Dom Mariani è un genio del power pop da autorimessa, e facciano fede i dischi di Stems, Someloves e DM3. Chris Hitchcock sa usare la sei corde per suadere ma anche scalciare, come dimostrano i suoi contributi ai You Am I e ai Monarchs. Warren Hall sorregge l’elettricità dei Drones e dei Volcanics con una tempesta di tamburi, mentre Stu Loasby tiene il beat solido e compatto con la sola forza di quattro corde. Insieme sono i Datura4.

Un supergruppo?
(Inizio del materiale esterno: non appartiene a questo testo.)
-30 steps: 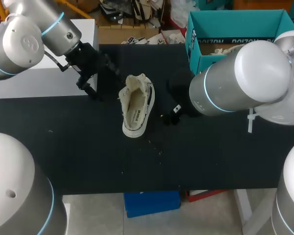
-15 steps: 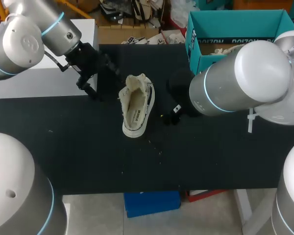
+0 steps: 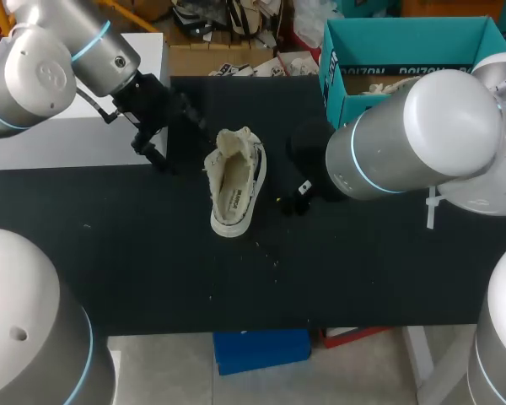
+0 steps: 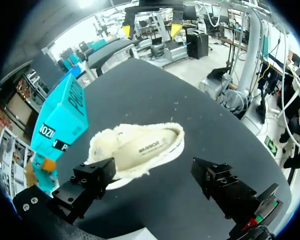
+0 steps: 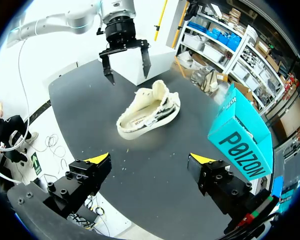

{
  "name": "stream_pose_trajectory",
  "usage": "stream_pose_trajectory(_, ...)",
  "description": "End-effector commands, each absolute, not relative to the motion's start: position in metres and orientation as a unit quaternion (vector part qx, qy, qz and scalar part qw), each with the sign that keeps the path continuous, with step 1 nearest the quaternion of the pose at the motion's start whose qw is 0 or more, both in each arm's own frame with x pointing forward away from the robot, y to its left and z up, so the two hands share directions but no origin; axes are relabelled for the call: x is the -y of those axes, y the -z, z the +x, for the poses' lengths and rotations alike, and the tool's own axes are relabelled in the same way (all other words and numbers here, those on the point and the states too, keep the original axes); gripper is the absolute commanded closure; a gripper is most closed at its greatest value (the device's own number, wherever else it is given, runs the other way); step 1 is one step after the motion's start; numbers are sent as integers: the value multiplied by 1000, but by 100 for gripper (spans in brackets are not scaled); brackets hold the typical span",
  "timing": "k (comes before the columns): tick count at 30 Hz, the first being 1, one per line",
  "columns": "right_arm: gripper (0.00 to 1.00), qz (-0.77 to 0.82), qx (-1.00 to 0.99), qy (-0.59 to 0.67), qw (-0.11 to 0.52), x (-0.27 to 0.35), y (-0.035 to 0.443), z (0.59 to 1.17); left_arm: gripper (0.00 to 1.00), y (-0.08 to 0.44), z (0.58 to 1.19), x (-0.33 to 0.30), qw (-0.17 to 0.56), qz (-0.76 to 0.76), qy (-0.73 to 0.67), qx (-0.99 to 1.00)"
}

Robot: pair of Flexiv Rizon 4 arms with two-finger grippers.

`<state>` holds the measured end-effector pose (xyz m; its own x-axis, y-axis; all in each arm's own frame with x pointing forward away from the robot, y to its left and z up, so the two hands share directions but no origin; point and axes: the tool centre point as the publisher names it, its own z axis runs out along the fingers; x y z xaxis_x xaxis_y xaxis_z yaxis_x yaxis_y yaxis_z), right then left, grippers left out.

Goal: Take the shoe out of the shoebox, open the shoe tongue, remove and reinsert the insole, then place the shoe into the shoebox

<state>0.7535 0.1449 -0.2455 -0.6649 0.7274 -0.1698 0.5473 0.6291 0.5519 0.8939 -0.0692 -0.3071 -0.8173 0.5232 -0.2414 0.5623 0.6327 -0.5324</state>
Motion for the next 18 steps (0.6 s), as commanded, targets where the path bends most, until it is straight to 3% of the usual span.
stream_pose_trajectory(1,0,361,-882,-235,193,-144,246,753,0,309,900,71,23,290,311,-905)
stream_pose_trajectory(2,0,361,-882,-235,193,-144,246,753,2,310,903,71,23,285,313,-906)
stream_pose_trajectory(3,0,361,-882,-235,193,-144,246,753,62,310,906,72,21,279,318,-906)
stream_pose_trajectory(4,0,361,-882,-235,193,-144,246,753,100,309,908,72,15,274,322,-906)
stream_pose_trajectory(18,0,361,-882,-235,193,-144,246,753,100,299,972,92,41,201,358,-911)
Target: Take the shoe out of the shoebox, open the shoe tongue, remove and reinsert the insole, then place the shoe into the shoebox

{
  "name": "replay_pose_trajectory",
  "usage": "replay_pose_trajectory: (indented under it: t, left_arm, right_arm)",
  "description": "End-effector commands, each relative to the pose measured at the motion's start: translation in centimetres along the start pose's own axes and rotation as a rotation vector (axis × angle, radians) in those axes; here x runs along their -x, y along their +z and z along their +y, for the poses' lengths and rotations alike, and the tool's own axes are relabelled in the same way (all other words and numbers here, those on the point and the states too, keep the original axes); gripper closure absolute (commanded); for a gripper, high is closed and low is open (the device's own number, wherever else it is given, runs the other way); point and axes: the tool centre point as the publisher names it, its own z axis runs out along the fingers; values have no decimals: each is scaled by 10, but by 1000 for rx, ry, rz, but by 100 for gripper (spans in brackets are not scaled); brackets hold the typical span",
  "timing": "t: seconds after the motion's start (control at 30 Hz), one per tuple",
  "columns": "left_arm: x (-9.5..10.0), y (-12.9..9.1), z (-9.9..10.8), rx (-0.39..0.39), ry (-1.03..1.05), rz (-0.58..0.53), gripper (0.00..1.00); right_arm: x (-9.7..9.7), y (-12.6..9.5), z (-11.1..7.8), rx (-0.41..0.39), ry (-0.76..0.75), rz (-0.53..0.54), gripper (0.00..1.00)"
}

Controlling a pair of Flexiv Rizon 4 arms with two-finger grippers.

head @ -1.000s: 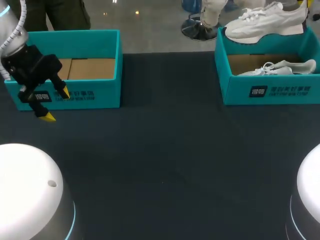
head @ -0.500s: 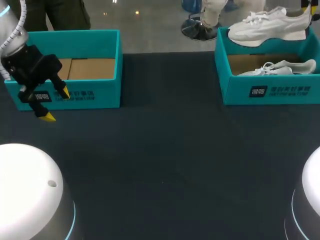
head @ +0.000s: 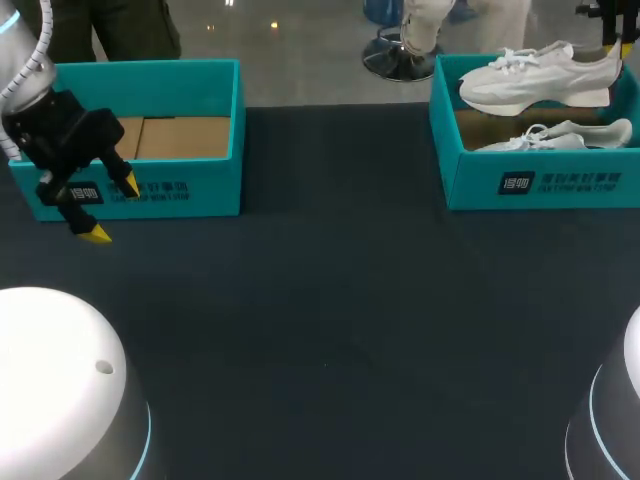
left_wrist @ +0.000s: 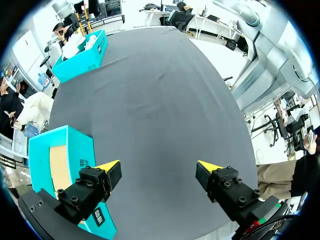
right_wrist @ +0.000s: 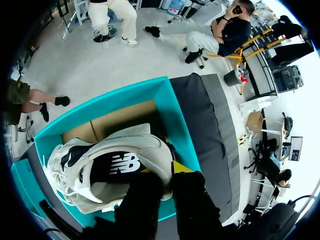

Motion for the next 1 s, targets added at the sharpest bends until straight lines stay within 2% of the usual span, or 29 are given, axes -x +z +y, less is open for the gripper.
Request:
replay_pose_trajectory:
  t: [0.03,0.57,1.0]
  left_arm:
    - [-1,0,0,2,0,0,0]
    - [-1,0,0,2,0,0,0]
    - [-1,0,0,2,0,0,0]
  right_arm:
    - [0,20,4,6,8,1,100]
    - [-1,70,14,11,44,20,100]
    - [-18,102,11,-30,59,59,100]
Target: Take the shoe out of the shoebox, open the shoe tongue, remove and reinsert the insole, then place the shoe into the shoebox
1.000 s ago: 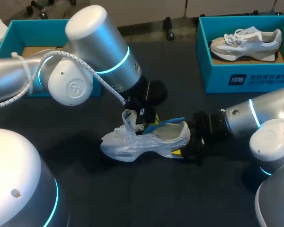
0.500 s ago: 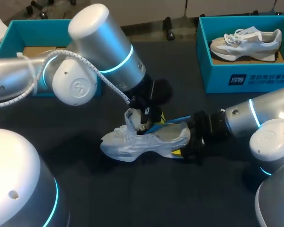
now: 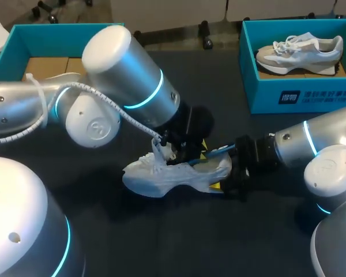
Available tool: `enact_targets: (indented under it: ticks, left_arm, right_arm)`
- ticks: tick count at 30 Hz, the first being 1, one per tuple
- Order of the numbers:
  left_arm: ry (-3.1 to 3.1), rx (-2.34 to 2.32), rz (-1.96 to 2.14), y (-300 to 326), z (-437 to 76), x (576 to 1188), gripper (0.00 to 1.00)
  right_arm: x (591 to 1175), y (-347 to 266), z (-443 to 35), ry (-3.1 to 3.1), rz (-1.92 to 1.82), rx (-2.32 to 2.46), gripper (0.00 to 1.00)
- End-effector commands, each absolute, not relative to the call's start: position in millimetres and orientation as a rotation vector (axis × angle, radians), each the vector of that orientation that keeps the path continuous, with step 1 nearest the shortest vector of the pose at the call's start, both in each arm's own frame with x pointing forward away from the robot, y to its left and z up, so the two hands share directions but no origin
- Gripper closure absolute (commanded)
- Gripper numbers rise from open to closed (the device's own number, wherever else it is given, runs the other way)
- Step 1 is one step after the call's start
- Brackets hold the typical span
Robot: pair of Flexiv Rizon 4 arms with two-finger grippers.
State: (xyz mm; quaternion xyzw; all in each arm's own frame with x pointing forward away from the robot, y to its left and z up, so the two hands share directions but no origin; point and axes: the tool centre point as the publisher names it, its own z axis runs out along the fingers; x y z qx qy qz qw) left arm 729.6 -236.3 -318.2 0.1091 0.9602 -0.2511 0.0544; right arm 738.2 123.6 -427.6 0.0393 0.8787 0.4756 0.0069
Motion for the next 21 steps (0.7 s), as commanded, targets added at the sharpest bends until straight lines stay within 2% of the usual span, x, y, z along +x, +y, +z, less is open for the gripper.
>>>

Non proprio, a meno che non si sia patiti terminali di Oz rock, quella mistura personale e sui generis, devota ai Sixties inglesi e americani come al punk (che proprio nella terra dei canguri conosceva alcune delle sue declinazioni in assoluto più convincenti), essenziale ed eccitante ma sempre irresistibilmente melodica, che negli anni Ottanta, con propaggini fino a metà Novanta, suscitò un vasto culto, progressivamente rarefattosi ma nel contempo radicalizzatosi. Ma qui non c’è traccia (va bene, forse un paio di reminiscenze) di rock australiano propriamente inteso, perché i Datura4 (nome orribile, per inciso) si rifanno anima e corpo, corde e pickup, al primo hard rock, quello nato in esito ai Sessanta dalla British Invasion come forma estremizzata di blues elettrificato pensata per l’era della coscienza espansa e proiettata nel tempo dell’amore libero e del Vietnam.

È, quindi, il suono delle valvole a tenere banco in “Demon Blues”, titolo omen e copertina ancor di più, debutto del quartetto di Fremantle che fa seguito a quattro anni di prove e scrittura. Opera riuscita nell’intento di richiamare l’atmosfera potente ed estesa del rock del periodo 1968-1972 circa, apportandovi il saggio accorgimento di restare ancorati alla forma-canzone (Dom Mariani è da sempre maestro in questo), senza lasciare che le lungaggini delle jam strumentali offuschino la scrittura e, appunto, la canzone, vera e propria unità atomica della musica popolare. Impatto, groove, suoni caldi, distorsioni analogiche, pentatoniche esibite e mai rinnegate, tecnica strumentale dosata con perizia e l’obbligatorio inchino al “culto del riff” (definizione geniale nella sua pregnanza; tutto merito loro): ecco cosa aspettarsi da questo disco, uscito oggi stesso per la Alive Records (ma negli USA i diritti sono della storica Bomp!, che ha approntato un’edizione limitata in vinile colorato e con copertina differente).

Forse non esente dal sospetto di commercialità, visto il fermento che attraversa il filone stoner/classic rock (o come volete chiamare il rispolvero del tipico sound dell’hard primevo) in questa decade, e vista, tutto sommato, l’estraneità rispetto a queste sonorità dei musicisti coinvolti, le cui carriere parlano di altri referenti sonori, ancorché spesso coevi di quelli di questo progetto, tuttavia “Demon Blues” risulta un lavoro godibile e ben realizzato sotto ogni aspetto, anche se non tutto è memorabile e qualche carenza nella scrittura, ad onta dell’esperienza degli autori (ma non, come detto, in questo sottogenere del rock), dovrà essere superata nel futuro; compito, peraltro, all’altezza del quale Mariani & co. sono certamente.

Nome da tenere d’occhio per chi si interessa di sonorità dure di matrice tradizionale, i Datura4 potrebbero rivelarsi una vera sorpresa, oppure una grossa occasione mancata. Speriamo nella prima ipotesi, ma chi vivrà ascolterà. Per intanto ascoltiamo.